Phases of Data migration: Design

Now the fun begins! :)

In previous posts, we had focused on phases of data migration, and looked at planning and analysis stages in detail. In this post, we will focus on design of the tools and methodology for data migration.

What tools do we need? We will need at a minimum three tools for

* Extraction & transformation
* Load
* Validation

The first item to complete would be data mapping from source to target system. Based on the scope identified in the planning stage, have your business analysts dig deep and clearly identify all data sources, formats/rules and map them to the target system. This mapping exercise needs to be comprehensive for e.g. simply mapping name of the customer is stored in table XYZ and in column 1 in source system to table ABC and in column 2 is not enough. Why? In order to be thorough, you need to consider the maximum length of characters in your source system and check to see if your target system can handle this.

If your target system cannot handle this length, you have some choices (extend character size, truncate some customer names etc…). Regardless of decisions, this will have to be captured in your planning assumptions, socialized and then documented in your design document.

Word of caution: Don’t make assumptions! Don’t trust anyone! Including your data experts. Have your experts prove their knowledge of the data and their expertise. The reason for this seemingly paranoid approach is justified; in a lot of cases “knowing the data” means knowing the data base construct and limited knowledge of how the business uses the data or sometimes the other way around knowing the business logic but having no clue of persistence at the database layer.

Once your data mapping is done, you will have a clear idea of any data cleanup that needs to be done. Drive your team to think in terms of numbers and impact to schedule. The numbers should indicate the number of (1) records that have to be fixed/cleaned, (2) resources required to perform this clean up (3) hours/dollars effort/cost impact.

If data cleanup is required, consider this as a separate body of work. Don’t scavenge on the design activity to fund or resource the data cleanup. If you need additional help, make sure you raise awareness/jeopardy and ask for help.

Continuing on with design, ETL (extract transform and load) utilities can be challenging, but you don’t have to reinvent the wheel. Think outside the box, in most organizations that focus on KPI’s and performance metrics, there will be well defined tools to extract data. These tools can form the skeleton for your extraction tools.

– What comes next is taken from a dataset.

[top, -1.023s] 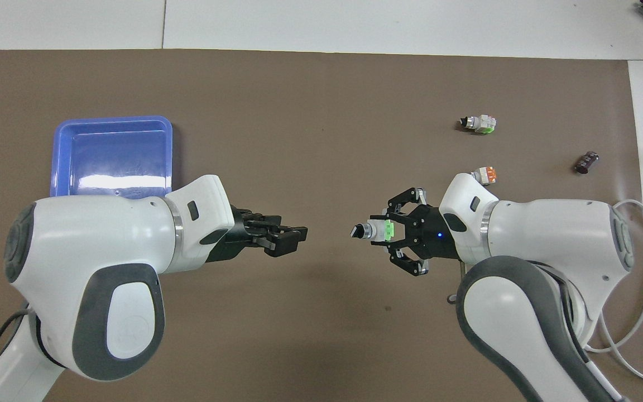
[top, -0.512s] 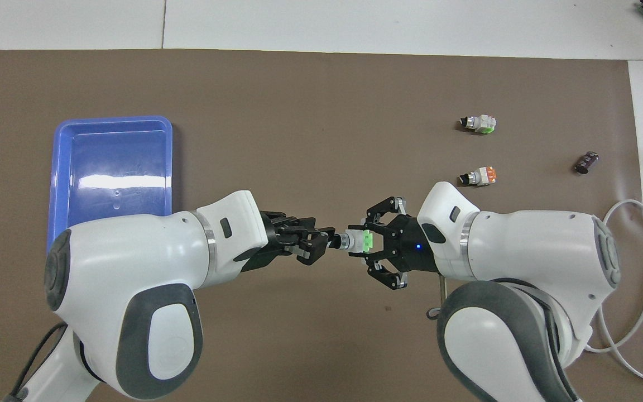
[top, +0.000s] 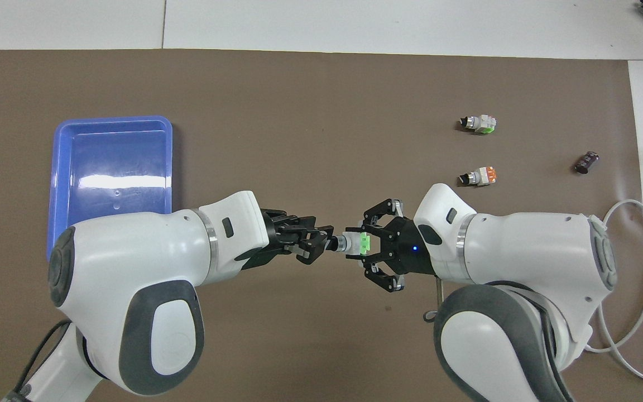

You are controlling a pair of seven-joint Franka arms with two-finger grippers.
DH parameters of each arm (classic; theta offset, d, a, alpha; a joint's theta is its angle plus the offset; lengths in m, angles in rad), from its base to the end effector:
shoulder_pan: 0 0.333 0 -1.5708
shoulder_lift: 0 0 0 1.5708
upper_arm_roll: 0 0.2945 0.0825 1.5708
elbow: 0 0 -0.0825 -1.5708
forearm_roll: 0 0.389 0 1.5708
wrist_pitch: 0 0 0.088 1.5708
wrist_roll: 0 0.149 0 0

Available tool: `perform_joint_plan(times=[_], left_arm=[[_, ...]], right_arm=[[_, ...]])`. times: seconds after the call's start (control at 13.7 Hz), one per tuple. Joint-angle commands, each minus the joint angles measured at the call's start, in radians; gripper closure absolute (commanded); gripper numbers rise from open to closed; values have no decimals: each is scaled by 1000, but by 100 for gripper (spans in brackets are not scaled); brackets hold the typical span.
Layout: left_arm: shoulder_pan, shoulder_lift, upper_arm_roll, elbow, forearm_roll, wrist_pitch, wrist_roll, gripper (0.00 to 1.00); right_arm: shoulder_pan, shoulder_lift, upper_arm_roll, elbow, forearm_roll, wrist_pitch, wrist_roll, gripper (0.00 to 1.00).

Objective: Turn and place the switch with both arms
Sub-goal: 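Close the left gripper on the switch held by the right gripper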

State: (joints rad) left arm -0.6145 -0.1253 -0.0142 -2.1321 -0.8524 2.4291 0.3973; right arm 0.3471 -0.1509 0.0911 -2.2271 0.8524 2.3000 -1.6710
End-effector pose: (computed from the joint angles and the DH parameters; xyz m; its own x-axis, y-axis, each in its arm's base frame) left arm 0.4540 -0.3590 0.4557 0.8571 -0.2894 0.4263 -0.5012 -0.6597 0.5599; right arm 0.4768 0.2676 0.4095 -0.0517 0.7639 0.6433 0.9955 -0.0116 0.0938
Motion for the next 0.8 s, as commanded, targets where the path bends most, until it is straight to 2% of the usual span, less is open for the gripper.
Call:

Review these carefully and document, what else you might need. If you are starting from scratch, try to get the experts to document the application layer and database layer. Once you have an idea of how source system manages and stores data, you can work towards extraction. With the advent of J2EE based systems, pure database centric extractions have become exceedingly difficult. The reason is that the logic and rules for extraction exist in the application layer and may not be clearly available in the database. In some cases, I have spent hours trying to create relationship diagrams using tools and that finally managed to construct diagrams based on combining application logic with some creative thinking (hacks) into the databases.

This activity of design and building tools to support data migration are no different from the equivalent standard SDLC tasks.

The key requirements for these tools are scalability and performance. Your tools should be able to perform the tasks within a timely manner and be able to handle the data set identified in the planning stage. While going through design, build and test iterations, I would highly recommend keeping a spreadsheet to record performance.

Thoroughly analyze the sequence for data extraction, load and validation. This is the sequence you need to solidify in the test phase and execute to during go-live. This sequence is usually identified as the last step and this is a common mistake. Instead of honing the strategy, data migration leads continue to spin their wheels.

"Disclaimer: The views and opinions expressed here are my own only and in no way represent the views, positions or opinions - expressed or implied - of my employer (present and past) "
"Please post your comments - Swati Ranganathan"

Process Mapping: Part 2.

In an earlier post, I had outlined how to construct a simple flowchart. In this post, let us see how can add more detail and enhance this flowchart using different techniques like SIPOC (six sigma), value stream mapping (lean), swim lane etc.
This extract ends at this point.